The data.
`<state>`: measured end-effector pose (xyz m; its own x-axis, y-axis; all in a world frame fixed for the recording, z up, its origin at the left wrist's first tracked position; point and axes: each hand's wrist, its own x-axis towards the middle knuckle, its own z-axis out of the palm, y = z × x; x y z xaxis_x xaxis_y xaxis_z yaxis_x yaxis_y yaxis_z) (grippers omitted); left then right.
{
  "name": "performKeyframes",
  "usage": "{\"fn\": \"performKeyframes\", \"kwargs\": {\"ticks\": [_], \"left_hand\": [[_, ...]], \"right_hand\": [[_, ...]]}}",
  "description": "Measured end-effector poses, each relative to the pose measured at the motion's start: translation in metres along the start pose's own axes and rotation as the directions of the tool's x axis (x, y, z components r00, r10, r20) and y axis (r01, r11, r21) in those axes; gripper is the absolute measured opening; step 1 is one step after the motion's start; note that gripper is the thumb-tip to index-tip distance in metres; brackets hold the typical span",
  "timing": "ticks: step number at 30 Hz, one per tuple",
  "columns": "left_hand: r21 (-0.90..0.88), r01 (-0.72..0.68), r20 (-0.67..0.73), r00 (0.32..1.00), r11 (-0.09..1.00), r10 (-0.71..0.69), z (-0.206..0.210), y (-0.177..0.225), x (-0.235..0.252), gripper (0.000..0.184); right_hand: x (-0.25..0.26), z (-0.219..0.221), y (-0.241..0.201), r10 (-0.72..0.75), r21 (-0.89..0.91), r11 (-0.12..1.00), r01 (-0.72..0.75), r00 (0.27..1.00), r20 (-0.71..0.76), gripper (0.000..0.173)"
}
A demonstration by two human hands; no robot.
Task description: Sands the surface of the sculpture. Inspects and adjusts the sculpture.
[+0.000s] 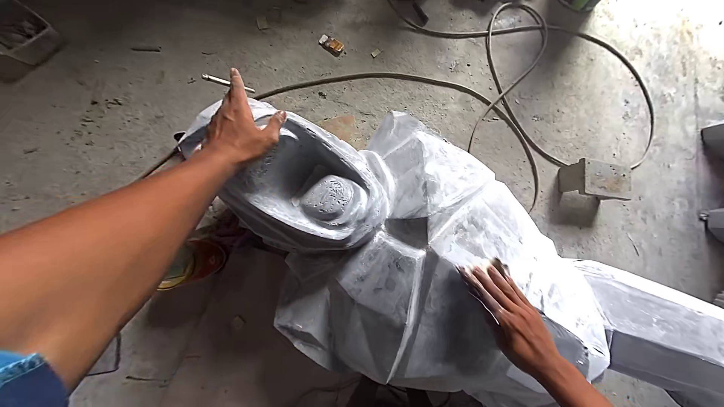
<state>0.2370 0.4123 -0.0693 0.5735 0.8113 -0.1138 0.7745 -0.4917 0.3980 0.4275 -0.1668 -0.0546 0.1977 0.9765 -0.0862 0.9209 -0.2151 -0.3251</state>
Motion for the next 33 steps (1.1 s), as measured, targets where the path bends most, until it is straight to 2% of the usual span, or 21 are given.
{"fn": "performKeyframes", "kwargs": {"ticks": [2, 4, 7, 8, 12, 13, 15, 17, 19, 21, 24, 25, 27, 31, 33], "left_hand": [[0.015, 0.013, -0.004, 1.000, 1.000, -0.013, 0.000, -0.003, 0.000, 0.108], [0.030, 0.012, 0.011, 1.000, 0.999, -0.012, 0.003, 0.000, 0.006, 0.111], [0.072, 0.016, 0.028, 0.999, 0.997, -0.018, 0.004, 0.002, 0.002, 0.114], [0.081, 0.009, 0.020, 1.000, 0.997, -0.011, 0.002, 0.002, 0.002, 0.115], [0.085, 0.016, 0.021, 1.000, 0.996, -0.018, 0.001, 0.007, 0.001, 0.118], [0.093, 0.024, 0.022, 0.999, 0.995, -0.027, 0.001, 0.005, 0.000, 0.120], [0.103, 0.032, 0.023, 0.999, 0.994, -0.034, 0.000, 0.004, 0.001, 0.121], [0.102, 0.019, 0.023, 1.000, 0.995, -0.021, 0.001, 0.004, 0.004, 0.122], [0.090, -0.011, 0.015, 1.000, 0.996, 0.010, 0.005, -0.006, 0.001, 0.124], [0.075, -0.042, -0.024, 0.999, 0.996, 0.044, 0.011, -0.020, 0.009, 0.125], [0.061, -0.030, -0.020, 0.999, 0.998, 0.031, 0.015, -0.015, 0.012, 0.126], [0.065, -0.017, -0.007, 1.000, 0.998, 0.017, 0.010, -0.010, 0.008, 0.127], [0.085, -0.021, -0.002, 1.000, 0.996, 0.022, 0.008, -0.012, 0.010, 0.128], [0.139, -0.058, -0.028, 0.998, 0.989, 0.062, 0.041, -0.080, 0.045, 0.129], [0.155, -0.048, -0.053, 0.997, 0.987, 0.057, 0.060, -0.122, 0.067, 0.130]], "right_hand": [[0.002, 0.003, -0.001, 0.024, -0.033, 0.999, -0.024, 1.000, -0.009, 0.050], [0.042, 0.010, -0.013, 0.035, -0.062, 0.997, -0.037, 0.999, -0.022, 0.051], [0.085, 0.012, -0.023, -0.036, -0.061, 0.997, 0.035, 0.999, -0.011, 0.058], [0.080, 0.008, -0.017, -0.059, -0.049, 0.997, 0.059, 0.998, 0.001, 0.059], [-0.027, -0.003, 0.015, -0.045, -0.094, 0.995, 0.045, 0.999, 0.005, 0.062], [-0.037, -0.002, 0.017, -0.041, -0.112, 0.993, 0.041, 0.999, 0.004, 0.060], [-0.015, 0.006, 0.004, -0.023, -0.125, 0.992, 0.019, 0.999, -0.029, 0.057], [0.035, 0.019, -0.017, -0.017, -0.093, 0.996, 0.011, 0.998, -0.064, 0.054], [0.061, 0.023, -0.029, -0.035, -0.070, 0.997, 0.032, 0.998, -0.044, 0.057], [0.038, 0.014, -0.015, -0.036, -0.069, 0.997, 0.035, 0.999, -0.016, 0.058], [-0.045, 0.002, 0.009, 0.069, -0.153, 0.986, -0.070, 0.998, -0.012, 0.057], [-0.052, 0.003, 0.007, 0.096, -0.177, 0.979, -0.098, 0.995, -0.015, 0.056], [-0.029, 0.014, -0.014, 0.151, -0.169, 0.973, -0.158, 0.987, -0.059, 0.055], [0.052, 0.035, -0.049, 0.140, -0.110, 0.983, -0.150, 0.986, -0.096, 0.062], [0.028, 0.026, -0.035, 0.095, -0.074, 0.992, -0.102, 0.991, -0.094, 0.059]]}}
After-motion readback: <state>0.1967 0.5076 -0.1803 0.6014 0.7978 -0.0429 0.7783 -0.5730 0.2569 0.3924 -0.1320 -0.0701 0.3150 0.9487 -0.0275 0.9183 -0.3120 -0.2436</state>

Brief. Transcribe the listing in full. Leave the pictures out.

Reply to the exercise.
`<state>`: measured end-effector pose (xyz m; its own x-axis, y-axis; all in a world frame fixed for the recording, z up, its origin at the left wrist's first tracked position; point and axes: each hand's wrist, its own x-axis towards the middle knuckle, its own z-axis out of the palm, y = z × x; x y z xaxis_x xaxis_y xaxis_z yaxis_x yaxis_y yaxis_z) (grippers omitted); left then right.
{
  "name": "performKeyframes",
  "usage": "{\"fn\": \"performKeyframes\", \"kwargs\": {\"ticks\": [_], \"left_hand\": [[_, ...]], \"right_hand\": [[_, ...]]}}",
  "description": "Measured end-effector poses, each relative to the pose measured at the motion's start: translation in metres along the start pose's own axes and rotation as the directions of the tool's x axis (x, y, z components r00, r10, r20) and y axis (r01, r11, r21) in those axes; gripper is the absolute measured opening; step 1 is one step after the motion's start; note that gripper is the thumb-tip to index-tip distance in metres; brackets hold the typical span",
  "timing": "ticks: step number at 30 Hz, one per tuple",
  "columns": "left_hand: r21 (-0.90..0.88), r01 (-0.72..0.68), r20 (-0.67..0.73), r00 (0.32..1.00), r11 (-0.09..1.00), r10 (-0.71..0.69), z (-0.206..0.210), y (-0.177..0.225), x (-0.235..0.252), gripper (0.000..0.184); right_hand: x (-0.25..0.26), z (-0.219..0.221), y (-0.241..0.201), r10 (-0.72..0.75), r21 (-0.89..0.91), r11 (-0.12..1.00), r01 (-0.72..0.75), r00 (0.27..1.00), r20 (-0.71..0.76), gripper (0.000..0.173)"
}
A demonstration by two human hands; no robot.
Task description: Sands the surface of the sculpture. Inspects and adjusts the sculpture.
[+0.000s] 
<state>0.2370 0.4123 -0.0693 0.5735 0.8113 -0.1138 0.7745 -0.4917 0.3980 0.4275 -0.1668 -0.0546 0.1977 0.9765 -0.0862 0.9209 -0.2151 -0.3251</state>
Motion for the next 33 steps (1.1 s), as measured, targets where the path bends most, until it is straight to 2% of the usual span, or 21 are given.
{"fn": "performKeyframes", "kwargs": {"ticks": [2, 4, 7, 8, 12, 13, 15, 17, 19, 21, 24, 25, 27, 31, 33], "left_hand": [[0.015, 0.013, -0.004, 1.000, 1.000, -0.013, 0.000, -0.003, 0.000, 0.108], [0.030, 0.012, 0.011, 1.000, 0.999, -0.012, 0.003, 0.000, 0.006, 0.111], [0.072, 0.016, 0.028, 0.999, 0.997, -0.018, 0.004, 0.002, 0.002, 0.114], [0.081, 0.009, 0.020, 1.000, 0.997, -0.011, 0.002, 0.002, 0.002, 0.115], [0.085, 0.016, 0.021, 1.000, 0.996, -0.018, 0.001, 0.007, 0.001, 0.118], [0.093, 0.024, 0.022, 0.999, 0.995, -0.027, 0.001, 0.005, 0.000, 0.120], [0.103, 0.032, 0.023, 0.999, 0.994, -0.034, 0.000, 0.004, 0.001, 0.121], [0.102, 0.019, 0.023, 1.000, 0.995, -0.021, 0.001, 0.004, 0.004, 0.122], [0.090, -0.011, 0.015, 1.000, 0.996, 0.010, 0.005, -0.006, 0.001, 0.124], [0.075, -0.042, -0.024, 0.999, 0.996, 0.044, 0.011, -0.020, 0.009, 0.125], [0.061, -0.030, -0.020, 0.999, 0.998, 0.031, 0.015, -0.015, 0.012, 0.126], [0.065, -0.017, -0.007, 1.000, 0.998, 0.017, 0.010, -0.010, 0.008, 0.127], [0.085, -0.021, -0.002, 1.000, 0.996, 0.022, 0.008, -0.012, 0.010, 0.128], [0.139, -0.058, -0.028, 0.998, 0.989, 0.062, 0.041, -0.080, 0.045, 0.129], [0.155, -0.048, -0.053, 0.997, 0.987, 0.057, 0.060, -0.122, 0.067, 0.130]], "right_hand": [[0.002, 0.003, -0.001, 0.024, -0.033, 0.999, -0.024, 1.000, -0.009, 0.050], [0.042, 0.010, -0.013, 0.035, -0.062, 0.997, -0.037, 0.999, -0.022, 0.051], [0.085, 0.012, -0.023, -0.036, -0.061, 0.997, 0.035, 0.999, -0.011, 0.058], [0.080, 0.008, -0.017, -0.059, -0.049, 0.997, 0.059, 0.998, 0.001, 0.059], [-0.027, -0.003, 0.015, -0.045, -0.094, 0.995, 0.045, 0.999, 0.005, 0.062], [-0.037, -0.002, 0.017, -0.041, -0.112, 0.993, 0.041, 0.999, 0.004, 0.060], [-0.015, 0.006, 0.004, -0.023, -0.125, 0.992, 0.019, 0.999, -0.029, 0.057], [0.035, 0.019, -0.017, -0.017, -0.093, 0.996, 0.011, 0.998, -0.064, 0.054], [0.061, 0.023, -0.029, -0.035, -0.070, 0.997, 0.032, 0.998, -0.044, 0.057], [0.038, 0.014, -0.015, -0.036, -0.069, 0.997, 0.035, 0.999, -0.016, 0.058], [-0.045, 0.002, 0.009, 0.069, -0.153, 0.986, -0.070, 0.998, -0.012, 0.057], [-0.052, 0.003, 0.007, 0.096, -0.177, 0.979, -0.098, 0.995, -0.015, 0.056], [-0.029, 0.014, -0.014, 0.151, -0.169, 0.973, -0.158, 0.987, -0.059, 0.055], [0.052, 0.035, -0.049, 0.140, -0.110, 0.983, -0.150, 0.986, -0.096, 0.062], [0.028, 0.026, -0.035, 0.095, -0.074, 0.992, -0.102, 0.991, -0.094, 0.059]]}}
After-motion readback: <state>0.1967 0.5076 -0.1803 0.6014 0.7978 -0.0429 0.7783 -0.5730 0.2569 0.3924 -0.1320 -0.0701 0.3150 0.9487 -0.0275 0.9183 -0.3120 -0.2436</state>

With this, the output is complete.